With plunging oil prices, the profit outlook for the oil sands has become bleak. High costs for labor and materials have pummeled budgets, with some analysts suggesting that projects need prices north of $100 a barrel to earn a decent return.

Indeed, Petro-Canadasaid in September that the estimated cost of its 140,000 barrel per day Fort Hills oil sands project had soared by more than half in under a year, putting the price of the development at more than C$21 billion ($17.7 billion).
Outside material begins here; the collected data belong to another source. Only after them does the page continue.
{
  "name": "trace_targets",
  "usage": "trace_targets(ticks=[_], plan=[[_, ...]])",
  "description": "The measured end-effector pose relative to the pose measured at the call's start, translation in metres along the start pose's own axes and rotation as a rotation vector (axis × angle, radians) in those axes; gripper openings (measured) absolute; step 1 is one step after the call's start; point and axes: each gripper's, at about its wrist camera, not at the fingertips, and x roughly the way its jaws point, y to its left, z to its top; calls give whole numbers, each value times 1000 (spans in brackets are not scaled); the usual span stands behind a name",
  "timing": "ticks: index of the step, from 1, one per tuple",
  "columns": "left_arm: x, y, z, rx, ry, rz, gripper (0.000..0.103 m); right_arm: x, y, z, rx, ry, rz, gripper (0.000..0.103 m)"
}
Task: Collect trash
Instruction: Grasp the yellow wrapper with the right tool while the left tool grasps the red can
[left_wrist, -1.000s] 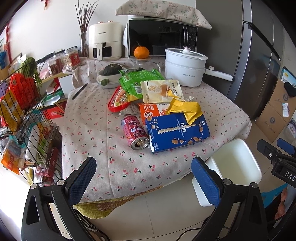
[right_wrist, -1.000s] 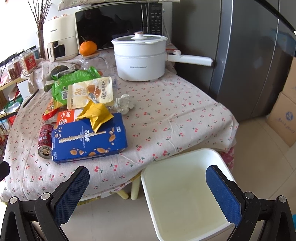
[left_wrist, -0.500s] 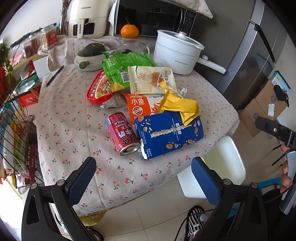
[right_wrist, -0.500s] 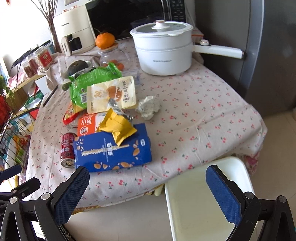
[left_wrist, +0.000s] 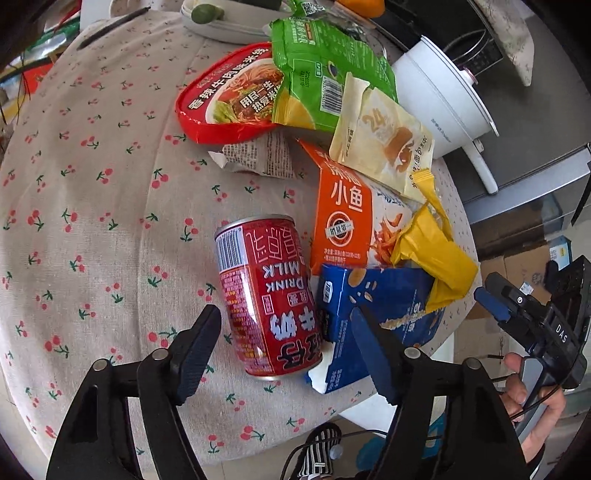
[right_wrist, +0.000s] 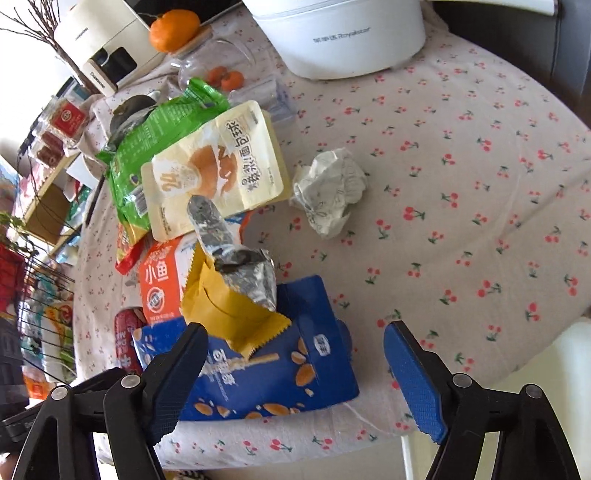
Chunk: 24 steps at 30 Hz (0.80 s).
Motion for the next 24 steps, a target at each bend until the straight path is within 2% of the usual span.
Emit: trace_targets(ticks=[3,7,11,15,19,22,24], plan=[[9,0,8,-5,-1,9,72,6,9,10,-35,-22,19,81],[18,-1,14,-26,10,-9,72,24,21,13,-77,3,71,78],[23,0,18,-44,15,-11,71,38,37,8,-178,19,18,76],[16,2,20,-18,-12,17,55,43,46,5,-258,11,-47,76],[10,3,18,7,-19,39,55,49,49,4,-305,9,-68,75],[3,9,17,8,-31,47,55,54,53,4,-331,10,-80,69],[-3,12,16,7,-45,49,55,59,56,3,-355,17,-105,55]])
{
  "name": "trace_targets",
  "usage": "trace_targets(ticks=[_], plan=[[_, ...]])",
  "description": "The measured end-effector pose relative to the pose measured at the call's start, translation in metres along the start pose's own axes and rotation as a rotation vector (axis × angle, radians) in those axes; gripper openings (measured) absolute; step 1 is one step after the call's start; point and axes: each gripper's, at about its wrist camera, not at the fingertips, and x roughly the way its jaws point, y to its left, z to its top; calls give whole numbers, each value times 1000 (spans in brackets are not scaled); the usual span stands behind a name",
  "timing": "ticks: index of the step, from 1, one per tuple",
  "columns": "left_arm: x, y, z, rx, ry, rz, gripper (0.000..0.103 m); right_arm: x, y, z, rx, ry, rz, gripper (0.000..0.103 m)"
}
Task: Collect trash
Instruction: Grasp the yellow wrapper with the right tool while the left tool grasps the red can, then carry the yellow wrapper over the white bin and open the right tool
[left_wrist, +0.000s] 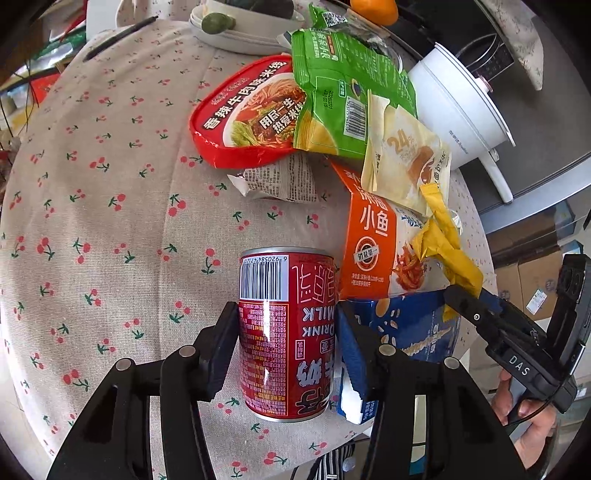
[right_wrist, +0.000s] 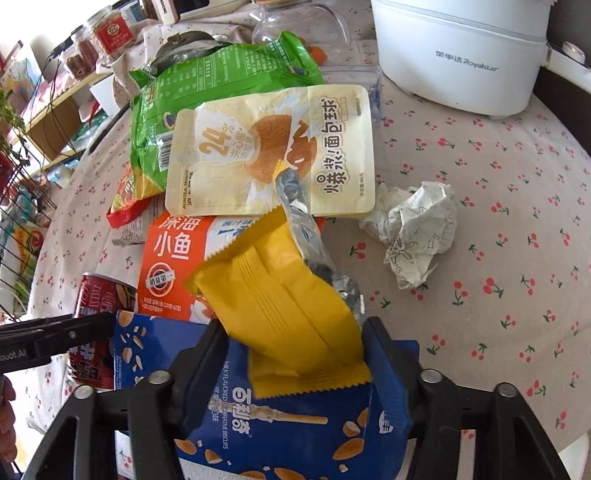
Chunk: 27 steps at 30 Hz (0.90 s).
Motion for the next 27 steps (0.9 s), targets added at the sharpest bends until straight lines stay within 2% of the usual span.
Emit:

With oil prices now flirting with $60 a barrel, most of the industry has pulled back: cutting spending, canceling projects or delaying completion to rein in the gold rush mentality that had almost come to view costs as irrelevant when oil prices were on the rise.

"That just made no sense," said William Lacey, an analyst at FirstEnergy Capital. "And the companies that are getting penalized are the ones that are potentially doing just that."

Shares in all the companies in the Canadian oil sector have been punished in the market meltdown that stemmed from the financial crisis. But the drops have not been uniform.

The companies that have maintained fiscal discipline in their oil sands investments, avoided excessive debt and looked for low-cost solutions for processing the tar-like bitumen from the oil sands have fared best.

Year to date, the Toronto Stock Exchange's energy index has dropped by more than a third. But EnCana Corp , which abandoned plans to spin off its oil sands unit and has teamed up with ConocoPhillips in a joint-venture that combines two of the U.S. major's refineries with EnCana's oil sands production, has dropped just 7.1 percent.

Husky Energy Inc , which has a similar refining-oil sands joint venture with BP Plc , has fallen about 20 percent.

Canadian Natural Resources Ltd , which on Thursday announced big spending cuts and slowed expansion of its Horizon oil sands project, has also bettered the index, falling 14 percent over the calendar year.

At the bottom of the rankings are the small oil sands producers and the companies that are still relying on big-ticket projects for future growth.

Suncor Energy Inc , which last month delayed completion of a C$20.6 billion oil sands expansion for a year, to 2013, has dropped 46 percent over 2008. Petro-Canada is down 41 percent, while UTS Energy Corp , whose prime asset is a 20 percent stake in the Fort Hills project, has fallen 82 percent this year.

"Investors suddenly said 'This makes no sense'," Lacey said. "In this market, there's more discipline being forced upon" oil sands producers.

Big projects have suddenly become unfashionable in the oil sands, with just about every major project being delayed or deferred for better times.

While the region has a huge 173 billion barrels of bitumen in the ground, it's unlikely that production will reach current forecasts of 2.8 million barrels per day by 2015, more than double current output.

Even after markets recover, there are doubts that producers will again rush back to the region, planning multiple projects that compete for labor and materials and drive up costs.

"They will be more patient," Aitken said. "They're not going to go at such a frantic pace."